Section 1526 of the fiscal 2022 National Defense Authorization Act (NDAA) required the Pentagon to assess DoD’s controlled unclassified information (CUI) program 180 days after the enactment of the NDAA, as part of the law’s requirement for the Pentagon to create a cybersecurity framework for the U.S. defense industrial base.
By press time on July 14, DoD had not responded to an email query about whether the Pentagon has established such a cybersecurity framework with the CUI assessment.
The cybersecurity framework would go beyond the DoD Cybersecurity Maturity Model Certification 2.0 that the Pentagon adopted in November, 2021 to help prevent adversaries from gaining access to defense systems information held by contractors (Defense Daily, Nov. 4, 2021).
The CUI assessment language stemmed from an amendment last year to the NDAA by Rep. Steven Horsford (D-Nev.), a member of the House Armed Services Committee’s strategic forces and tactical air and land forces panels.
Section 1526 of the fiscal 2022 NDAA modifies Section 1648 of Section 1648 of the fiscal year 2020 NDAA and requires the Pentagon CUI assessment to include the definitions of CUI and For Official Use Only (FOUO), policies for protecting information in those categories, an explanation of the CUI program, recommended regulatory or policy changes to ensure “consistency and clarity” in CUI identification and marking requirements, circumstances that would designate commercial information as CUI, and “examples or scenarios to illustrate information that is and is not CUI.”
In a Feb. 23 letter to Defense Secretary Lloyd Austin, Democratic leaders of the House Oversight and Reform Committee expressed concern that DoD and the armed services “have inappropriately limited access to information related to military weapon systems by marking the information as controlled unclassified information (CUI).”
“As DoD works to protect sensitive details about U.S. military weapon systems, the department must strike a balance to ensure that sensitive information is handled appropriately, while information in the public interest is not kept secret,” according to the letter from Committee Chairwoman Carolyn Maloney (D-N.Y.), Rep.
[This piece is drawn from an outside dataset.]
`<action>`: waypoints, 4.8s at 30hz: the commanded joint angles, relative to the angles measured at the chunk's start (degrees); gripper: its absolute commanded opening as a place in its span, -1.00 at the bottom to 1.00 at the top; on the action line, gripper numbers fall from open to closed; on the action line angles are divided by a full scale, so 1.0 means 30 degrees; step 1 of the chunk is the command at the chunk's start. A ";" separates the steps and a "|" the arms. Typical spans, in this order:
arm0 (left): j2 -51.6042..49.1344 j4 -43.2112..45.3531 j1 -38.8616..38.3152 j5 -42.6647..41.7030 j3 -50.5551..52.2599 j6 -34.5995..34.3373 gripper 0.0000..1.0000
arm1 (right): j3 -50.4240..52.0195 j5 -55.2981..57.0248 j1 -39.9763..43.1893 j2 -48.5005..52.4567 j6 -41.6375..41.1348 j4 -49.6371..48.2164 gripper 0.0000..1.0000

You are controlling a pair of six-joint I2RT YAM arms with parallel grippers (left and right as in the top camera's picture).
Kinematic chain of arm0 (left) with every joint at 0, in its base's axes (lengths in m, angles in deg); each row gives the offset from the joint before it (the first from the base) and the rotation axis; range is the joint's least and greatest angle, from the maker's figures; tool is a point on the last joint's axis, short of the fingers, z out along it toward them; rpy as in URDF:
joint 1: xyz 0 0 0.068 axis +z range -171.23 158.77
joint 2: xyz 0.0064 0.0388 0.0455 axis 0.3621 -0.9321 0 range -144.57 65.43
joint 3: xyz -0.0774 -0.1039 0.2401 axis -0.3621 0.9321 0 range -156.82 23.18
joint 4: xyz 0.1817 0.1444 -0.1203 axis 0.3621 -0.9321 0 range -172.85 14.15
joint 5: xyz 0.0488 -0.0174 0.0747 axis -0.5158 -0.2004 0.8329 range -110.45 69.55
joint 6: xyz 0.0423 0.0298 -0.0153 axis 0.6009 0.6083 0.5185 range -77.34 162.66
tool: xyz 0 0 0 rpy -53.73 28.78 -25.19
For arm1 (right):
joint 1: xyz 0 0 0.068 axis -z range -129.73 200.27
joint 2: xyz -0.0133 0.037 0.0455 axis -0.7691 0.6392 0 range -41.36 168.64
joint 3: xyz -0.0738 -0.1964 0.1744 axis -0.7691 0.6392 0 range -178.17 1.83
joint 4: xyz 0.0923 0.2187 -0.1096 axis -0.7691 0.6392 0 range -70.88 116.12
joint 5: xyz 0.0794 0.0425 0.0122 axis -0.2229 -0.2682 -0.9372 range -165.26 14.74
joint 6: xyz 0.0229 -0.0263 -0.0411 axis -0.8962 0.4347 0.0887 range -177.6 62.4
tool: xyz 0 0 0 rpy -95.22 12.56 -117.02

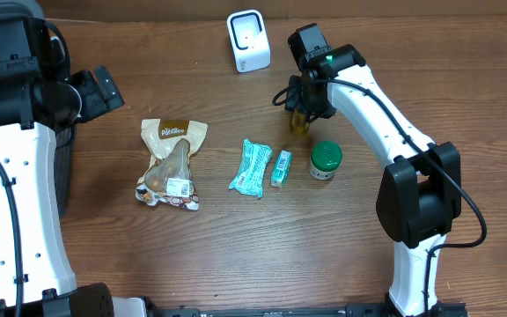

Steven Lynch (D-Mass.), chairman of the committtee’s national security panel; Rep. Gerald Connolly (D-Va.), chairman of the committee’s government operations panel; and Rep. Katie Porter (D-Calif.).
“Increased secrecy will result in less transparency and accountability regarding the efficacy of these [weapon] systems,” the letter said.
Annual reports by the Pentagon Director of Operational Test and Evaluation (DOT&E), created by Congress in 1983, have customarily included detailed reports on weapon systems, including their deficiencies, but the CUI designation has the potential to remove such systems from full public scrutiny.
For example, the program for the Lockheed Martin [LMT] F-35 fighter has said that the four Category 1B deficiencies remaining on the fifth-generation jet qualify as CUI, and thus the program declined to identify them or elaborate on planned fixes (Defense Daily, July 7). Category 1B deficiencies are those that represent a critical impact to mission readiness, while more serious Category 1A deficiencies are those that entail a risk to life or the loss of the aircraft.
The legislators’ Feb. 23 letter said that the public version of the fiscal 2021 DOT&E annual report excludes certain information on the F-35, the Lockheed Martin CH-53K and HH-60W helicopters, and the Army’s chosen suppliers for M1158 7.62 mm ammunition, although such information resided in the DOT&E fiscal 2020 report.
The letter asked DoD to deliver a justification of each CUI designation in the non-public version of the fiscal 2021 DOT&E annual report and a list of the parties responsible for each such CUI designation.
Former President Obama’s Executive Order 13556 on Nov. 4, 2010 created the CUI designation. DoD has said that “CUI policy provides a uniform marking system across the federal government that replaces a variety of agency-specific markings, such as FOUO, LES [Law Enforcement Sensitive], SBU [Sensitive But Unclassified], etc.” and that the establishment of CUI “was a watershed moment in the department’s information security program, formally acknowledging that certain types of UNCLASSIFIED information are extremely sensitive, valuable to the United States, sought after by strategic competitors and adversaries, and often have legal safeguarding requirements.”